Lembro que aos 12 anos, com muito medo, decidi me inscrever no concurso de redação sobre meio ambiente da escola em que estudava, na minha pequena Coari. Tímida, rabisquei em miúdas letras em papel o que imaginava sobre um mundo melhor, sem entender qualquer termo que explicasse normas de uma redação com introdução, desenvolvimento e conclusão. Apenas o fiz da minha maneira, com dedos tremendo de medo sobre o meu primeiro texto opinativo.

Ao término, entreguei a orientadora e sem olhar para trás, fui para casa, já imaginando a reprovação. Os dias passaram, até que fui chamada pela querida professora Marilia, que me informou: “Filha, tua redação foi selecionada. Preciso que você a coloque em uma cartolina, para exposição e depois haverá uma votação onde será escolhida a melhor redação sobre meio ambiente entre todas as escolas”. Aquilo encheu meu ego de orgulho. Puxa! Imagina concorrer, imagina ganhar… Não pelo prêmio em si, que na época não lembro exatamente qual seria, mas pelo fato de ter enfrentado meu medo e ido além, sem me importar com que iriam falar sobre minha grafia ou erros de pontuação e português… Eu só queria tentar…

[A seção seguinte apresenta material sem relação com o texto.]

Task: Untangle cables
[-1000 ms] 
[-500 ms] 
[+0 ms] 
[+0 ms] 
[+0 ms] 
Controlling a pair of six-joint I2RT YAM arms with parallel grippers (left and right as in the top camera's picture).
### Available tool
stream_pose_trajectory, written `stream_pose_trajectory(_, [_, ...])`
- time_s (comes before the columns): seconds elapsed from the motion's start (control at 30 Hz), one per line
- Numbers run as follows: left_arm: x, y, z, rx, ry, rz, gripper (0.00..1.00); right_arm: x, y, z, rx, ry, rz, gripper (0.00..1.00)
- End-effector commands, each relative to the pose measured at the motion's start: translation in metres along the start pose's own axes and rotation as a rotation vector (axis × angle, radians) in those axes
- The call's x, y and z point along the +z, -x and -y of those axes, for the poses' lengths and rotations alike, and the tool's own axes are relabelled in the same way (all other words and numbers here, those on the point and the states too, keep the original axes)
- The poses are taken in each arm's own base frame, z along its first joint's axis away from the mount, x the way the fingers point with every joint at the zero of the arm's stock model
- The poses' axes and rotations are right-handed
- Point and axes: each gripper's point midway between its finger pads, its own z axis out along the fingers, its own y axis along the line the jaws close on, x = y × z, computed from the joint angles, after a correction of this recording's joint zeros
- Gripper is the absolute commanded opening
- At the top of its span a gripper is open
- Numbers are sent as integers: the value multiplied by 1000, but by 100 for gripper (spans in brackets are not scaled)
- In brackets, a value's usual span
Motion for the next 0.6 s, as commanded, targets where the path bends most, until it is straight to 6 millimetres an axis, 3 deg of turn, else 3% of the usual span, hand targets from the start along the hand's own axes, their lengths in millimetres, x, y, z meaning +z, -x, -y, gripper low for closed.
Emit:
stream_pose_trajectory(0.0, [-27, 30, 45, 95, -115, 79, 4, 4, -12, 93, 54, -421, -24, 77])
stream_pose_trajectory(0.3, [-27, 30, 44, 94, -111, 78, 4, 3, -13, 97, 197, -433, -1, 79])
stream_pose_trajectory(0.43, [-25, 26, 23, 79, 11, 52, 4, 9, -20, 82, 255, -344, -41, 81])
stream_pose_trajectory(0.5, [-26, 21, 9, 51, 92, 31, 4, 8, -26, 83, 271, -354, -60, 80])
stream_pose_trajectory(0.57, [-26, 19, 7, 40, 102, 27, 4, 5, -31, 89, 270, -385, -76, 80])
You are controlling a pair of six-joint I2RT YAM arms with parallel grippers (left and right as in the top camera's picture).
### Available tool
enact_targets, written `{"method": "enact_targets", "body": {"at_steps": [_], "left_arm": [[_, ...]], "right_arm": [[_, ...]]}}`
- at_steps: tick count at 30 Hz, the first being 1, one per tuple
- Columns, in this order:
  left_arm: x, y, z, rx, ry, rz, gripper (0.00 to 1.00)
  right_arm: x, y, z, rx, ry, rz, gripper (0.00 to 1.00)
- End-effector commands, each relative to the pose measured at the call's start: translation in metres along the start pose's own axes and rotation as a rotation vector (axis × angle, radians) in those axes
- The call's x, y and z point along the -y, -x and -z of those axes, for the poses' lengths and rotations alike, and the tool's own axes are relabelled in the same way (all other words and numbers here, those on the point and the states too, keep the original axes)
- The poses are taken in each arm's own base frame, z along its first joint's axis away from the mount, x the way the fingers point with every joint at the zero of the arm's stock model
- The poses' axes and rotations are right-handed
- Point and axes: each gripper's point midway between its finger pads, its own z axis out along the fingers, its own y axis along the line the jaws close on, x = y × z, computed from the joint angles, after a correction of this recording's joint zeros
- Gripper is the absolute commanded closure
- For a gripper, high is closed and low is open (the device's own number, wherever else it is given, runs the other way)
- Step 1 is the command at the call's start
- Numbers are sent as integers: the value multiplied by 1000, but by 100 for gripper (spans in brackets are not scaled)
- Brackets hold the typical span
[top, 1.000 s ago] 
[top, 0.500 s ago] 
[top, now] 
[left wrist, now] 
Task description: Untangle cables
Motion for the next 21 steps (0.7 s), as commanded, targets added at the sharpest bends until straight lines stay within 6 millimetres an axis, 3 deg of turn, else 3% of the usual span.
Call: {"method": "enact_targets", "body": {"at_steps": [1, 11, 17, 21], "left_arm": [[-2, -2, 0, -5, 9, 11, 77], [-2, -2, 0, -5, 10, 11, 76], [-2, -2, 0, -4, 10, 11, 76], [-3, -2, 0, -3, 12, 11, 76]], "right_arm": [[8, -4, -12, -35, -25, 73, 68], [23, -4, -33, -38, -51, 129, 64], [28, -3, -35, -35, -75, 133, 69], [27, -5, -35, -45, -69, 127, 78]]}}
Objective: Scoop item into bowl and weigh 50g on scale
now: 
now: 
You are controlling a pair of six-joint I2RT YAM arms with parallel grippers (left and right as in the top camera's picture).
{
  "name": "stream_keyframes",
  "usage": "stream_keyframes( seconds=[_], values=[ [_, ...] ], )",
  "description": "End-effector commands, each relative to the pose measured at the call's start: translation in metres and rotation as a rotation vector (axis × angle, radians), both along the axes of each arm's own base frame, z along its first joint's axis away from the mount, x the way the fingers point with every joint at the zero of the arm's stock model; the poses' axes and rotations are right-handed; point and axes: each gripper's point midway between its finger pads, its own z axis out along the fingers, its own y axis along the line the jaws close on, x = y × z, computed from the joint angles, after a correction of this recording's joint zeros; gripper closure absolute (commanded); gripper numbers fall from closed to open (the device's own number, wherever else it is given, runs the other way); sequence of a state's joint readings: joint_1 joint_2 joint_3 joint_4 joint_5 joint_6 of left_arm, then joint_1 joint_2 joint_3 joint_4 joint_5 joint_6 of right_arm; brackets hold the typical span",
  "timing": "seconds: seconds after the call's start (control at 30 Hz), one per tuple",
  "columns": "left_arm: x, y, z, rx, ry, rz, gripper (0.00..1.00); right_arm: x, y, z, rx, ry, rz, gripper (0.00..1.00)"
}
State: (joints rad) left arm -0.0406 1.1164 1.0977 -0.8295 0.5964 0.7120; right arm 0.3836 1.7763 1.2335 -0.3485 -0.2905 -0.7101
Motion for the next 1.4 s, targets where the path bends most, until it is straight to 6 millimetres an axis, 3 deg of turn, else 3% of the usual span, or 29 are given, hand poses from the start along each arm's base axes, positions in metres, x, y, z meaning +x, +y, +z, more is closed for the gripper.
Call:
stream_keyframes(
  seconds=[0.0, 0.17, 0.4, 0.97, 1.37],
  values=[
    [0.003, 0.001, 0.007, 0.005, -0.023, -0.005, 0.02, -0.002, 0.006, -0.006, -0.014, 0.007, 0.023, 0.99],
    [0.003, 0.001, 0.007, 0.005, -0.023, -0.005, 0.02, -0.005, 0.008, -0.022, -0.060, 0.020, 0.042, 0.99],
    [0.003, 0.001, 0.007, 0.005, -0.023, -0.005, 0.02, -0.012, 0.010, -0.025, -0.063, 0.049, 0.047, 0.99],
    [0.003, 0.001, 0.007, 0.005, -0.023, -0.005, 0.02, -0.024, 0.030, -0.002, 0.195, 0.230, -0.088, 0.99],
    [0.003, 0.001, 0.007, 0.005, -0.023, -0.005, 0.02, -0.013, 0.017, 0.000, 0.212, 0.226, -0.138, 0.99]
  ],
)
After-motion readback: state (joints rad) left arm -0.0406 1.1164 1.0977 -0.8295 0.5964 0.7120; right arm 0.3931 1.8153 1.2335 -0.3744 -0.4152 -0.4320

Passados algumas semanas, chega o grande dia da votação e premiação. Naquela noite mamãe não deixou eu ir a praça, para assistir a votação, porém no outro dia soube que fiquei em terceiro lugar. Quis saber o motivo de não ter ganhado em primeiro, então fui informada que o texto estava bom demais para uma menina tão nova escrever e os jurados duvidaram. Bem isso já não importava. De lá recebi uma medalha de bronze e lembro que levei para o meu pai guardar, mesmo assim, toda orgulhosa do prêmio recebido.

Passados os anos, foram milhares de momentos que vivi em que tive que enfrentar meus medos. A primeira vez que andei de bicicleta sem rodinhas. A primeira vez que viajei de barco sozinha fugida porque não me acostumava com Manaus e retornei para Coari. A primeira vez de ônibus na capital, onde fui comprar um kilo de feijão no Centro só passear. O primeiro beijo às pressas com medo de ser vista pela mamãe na rua do Tabocal. A primeira vez como mãe. A primeira vez no banco de faculdade sem saber ao certo se terminaria o curso...

Os primeiros trabalhos como repórter super sônica, onde pautas de incêndios, manifestações, confusões sempre me chamavam bastante atenção (quase sem medo), os primeiros trabalhos em assessoria e até viajar de avião (o medo que me acompanha até hoje, pois Deus me deu braços para nadar e não asas para voar)... Todos esses medos foram superados, pela única e exclusiva palavra  coragem que tanto habita em mim e que todos os dias, toca em meu coração que, apesar das quedas e dos medos, o que vale nesta vida é a tentativa de ser feliz enfrentando seus medos sempre confiante de que pensando positivo podemos ir avante, para alto e além nesta grande estrada que é a vida incessante, sempre em busca do ressurgir das cinzas, como Águias reluzentes que somos enfrentando nossos medos.